Altılı Masa'nın seçim başarısı açısından desteği kilit öneme sahip olan HDP'nin çeşitli tavizler almadan destek vermeyeceği, açık. Bu partinin seçimler için aday göstermeyişi de, Kılıçdaroğlu ile yaptıkları görüşmede istediklerini aldıklarının delili zaten.

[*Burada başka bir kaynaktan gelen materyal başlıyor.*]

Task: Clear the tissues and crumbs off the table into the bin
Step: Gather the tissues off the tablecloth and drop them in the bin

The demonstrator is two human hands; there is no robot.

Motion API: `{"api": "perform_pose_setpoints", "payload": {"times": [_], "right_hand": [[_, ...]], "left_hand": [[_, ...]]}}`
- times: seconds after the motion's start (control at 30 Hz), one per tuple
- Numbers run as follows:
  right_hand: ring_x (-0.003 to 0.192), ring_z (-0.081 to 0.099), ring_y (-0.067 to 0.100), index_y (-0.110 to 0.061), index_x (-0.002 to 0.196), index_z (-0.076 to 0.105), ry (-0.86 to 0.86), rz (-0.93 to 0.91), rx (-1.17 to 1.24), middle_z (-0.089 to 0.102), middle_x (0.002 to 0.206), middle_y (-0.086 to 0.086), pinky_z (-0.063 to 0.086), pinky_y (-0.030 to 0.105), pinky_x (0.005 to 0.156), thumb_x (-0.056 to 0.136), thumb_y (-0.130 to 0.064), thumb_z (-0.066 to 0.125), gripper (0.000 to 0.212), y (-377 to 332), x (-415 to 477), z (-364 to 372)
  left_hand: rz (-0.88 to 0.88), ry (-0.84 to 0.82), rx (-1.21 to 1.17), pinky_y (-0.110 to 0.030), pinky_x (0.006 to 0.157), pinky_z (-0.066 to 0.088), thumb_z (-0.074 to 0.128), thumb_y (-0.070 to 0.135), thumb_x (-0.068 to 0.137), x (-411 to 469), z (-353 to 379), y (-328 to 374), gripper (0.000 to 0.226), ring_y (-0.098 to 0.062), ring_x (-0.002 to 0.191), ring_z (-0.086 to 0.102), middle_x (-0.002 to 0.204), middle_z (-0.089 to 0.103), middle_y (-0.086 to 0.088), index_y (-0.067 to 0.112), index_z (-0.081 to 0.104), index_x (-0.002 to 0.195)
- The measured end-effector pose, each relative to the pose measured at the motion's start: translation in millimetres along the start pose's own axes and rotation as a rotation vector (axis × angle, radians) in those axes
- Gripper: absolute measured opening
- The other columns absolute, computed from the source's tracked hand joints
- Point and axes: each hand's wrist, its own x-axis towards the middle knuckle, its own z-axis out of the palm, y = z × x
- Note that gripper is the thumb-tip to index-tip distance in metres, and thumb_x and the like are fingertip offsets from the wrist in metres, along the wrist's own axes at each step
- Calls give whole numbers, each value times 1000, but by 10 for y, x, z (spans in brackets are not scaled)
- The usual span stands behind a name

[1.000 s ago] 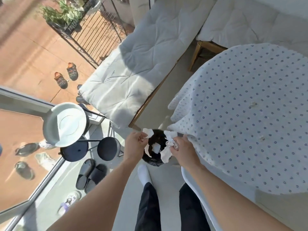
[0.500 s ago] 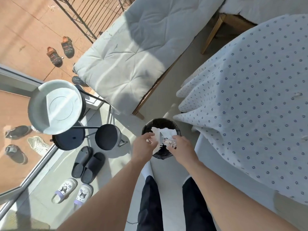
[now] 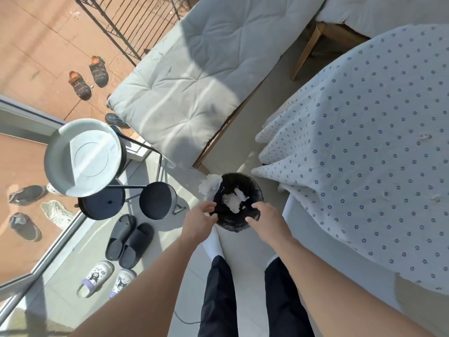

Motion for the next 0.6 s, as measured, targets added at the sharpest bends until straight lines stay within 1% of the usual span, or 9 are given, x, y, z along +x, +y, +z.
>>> {"api": "perform_pose_setpoints", "payload": {"times": [0.07, 0.13, 0.2, 0.27, 0.37, 0.47, 0.53, 0.6], "right_hand": [[123, 60, 24, -23, 140, 56, 9, -4, -1, 59, 137, 2, 54, 42, 99, 99, -38, 68, 46, -5, -57, -85], [124, 59, 24, -23, 141, 56, 24, -8, 3, 60, 136, 2, 54, 43, 100, 98, -38, 68, 47, -6, -125, -188], [124, 60, 24, -23, 141, 56, 46, -11, 17, 60, 137, 1, 53, 44, 101, 98, -39, 68, 48, -3, -209, -309], [123, 61, 24, -24, 140, 56, 68, -13, 36, 60, 137, 1, 54, 45, 101, 98, -40, 68, 47, 4, -299, -447], [117, 64, 22, -25, 139, 58, 107, -22, 66, 60, 135, 0, 56, 43, 98, 97, -41, 68, 46, 33, -452, -694], [110, 66, 20, -24, 136, 59, 162, -38, 117, 62, 131, -1, 57, 40, 96, 96, -39, 69, 44, 103, -611, -963], [113, 65, 18, -23, 134, 61, 207, -46, 134, 63, 130, -2, 55, 38, 98, 96, -38, 70, 41, 170, -706, -1149], [118, 63, 16, -24, 133, 62, 243, -44, 157, 64, 128, -5, 53, 36, 100, 96, -37, 69, 39, 246, -793, -1335]], "left_hand": [[10, 13, 21, -23, 71, 54, 63, 22, 98, -47, -29, 88, 37, -15, 98, 73, 131, 70, 4, 28, 67, 134], [25, 19, 31, -21, 67, 52, 63, 23, 98, -103, -47, 202, 36, -17, 97, 74, 129, 70, 5, 28, 68, 133], [41, 25, 32, -23, 70, 53, 63, 23, 97, -176, -54, 337, 34, -20, 99, 74, 128, 71, 5, 26, 69, 131], [57, 28, 36, -27, 78, 56, 63, 25, 97, -256, -53, 491, 33, -21, 101, 74, 127, 72, 5, 26, 70, 130], [89, 14, 64, -31, 86, 58, 63, 24, 97, -388, -28, 766, 34, -21, 108, 72, 127, 73, 6, 26, 70, 131], [121, 14, 96, -35, 94, 57, 61, 21, 95, -526, 20, 1083, 37, -18, 106, 72, 126, 73, 7, 27, 69, 131], [148, 6, 114, -36, 95, 57, 61, 22, 95, -604, 62, 1317, 38, -15, 105, 71, 125, 72, 10, 30, 69, 131], [181, -14, 141, -37, 98, 56, 60, 23, 96, -662, 117, 1561, 37, -13, 108, 70, 125, 71, 13, 30, 68, 131]]}}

HDP'nin destek verme karşılığında alacağı tavizleri gizli tutacağı beklentisi, ittifakın yumuşak karnı. Aday çıkarmayıp seçimlerde Kılıçdaroğlu'nu destekleyecek HDP, masadakilerin kendilerine muhtaç olduklarını tadını çıkara çıkara anlatma fırsatını kaçırmaz. Bunun varlıklarının ispatı yanında meşruiyetlerine yönelik atılmış adımlardan birisi olarak görüyorlar çünkü.
Gerek HDP'li bazı isimlerin ve gerekse Kandil'den açıklama yapmayı çok sevenlerin bu günlerde söyledikleri, sadece milliyetçi muhafazakar gözükmeye çalışan İP'in değil, Atatürk'ün partisi olduğu iddiasındaki CHP'nin tabanının da ciddi şekilde rahatsız edecek şeyler.
CHP ve İP'in başını çektiği irili ufaklı partilerden oluşan benzemezler ittifakının, HDP'nin ve Kandil'dekilerin susmalarını beklemeleri ise boşuna.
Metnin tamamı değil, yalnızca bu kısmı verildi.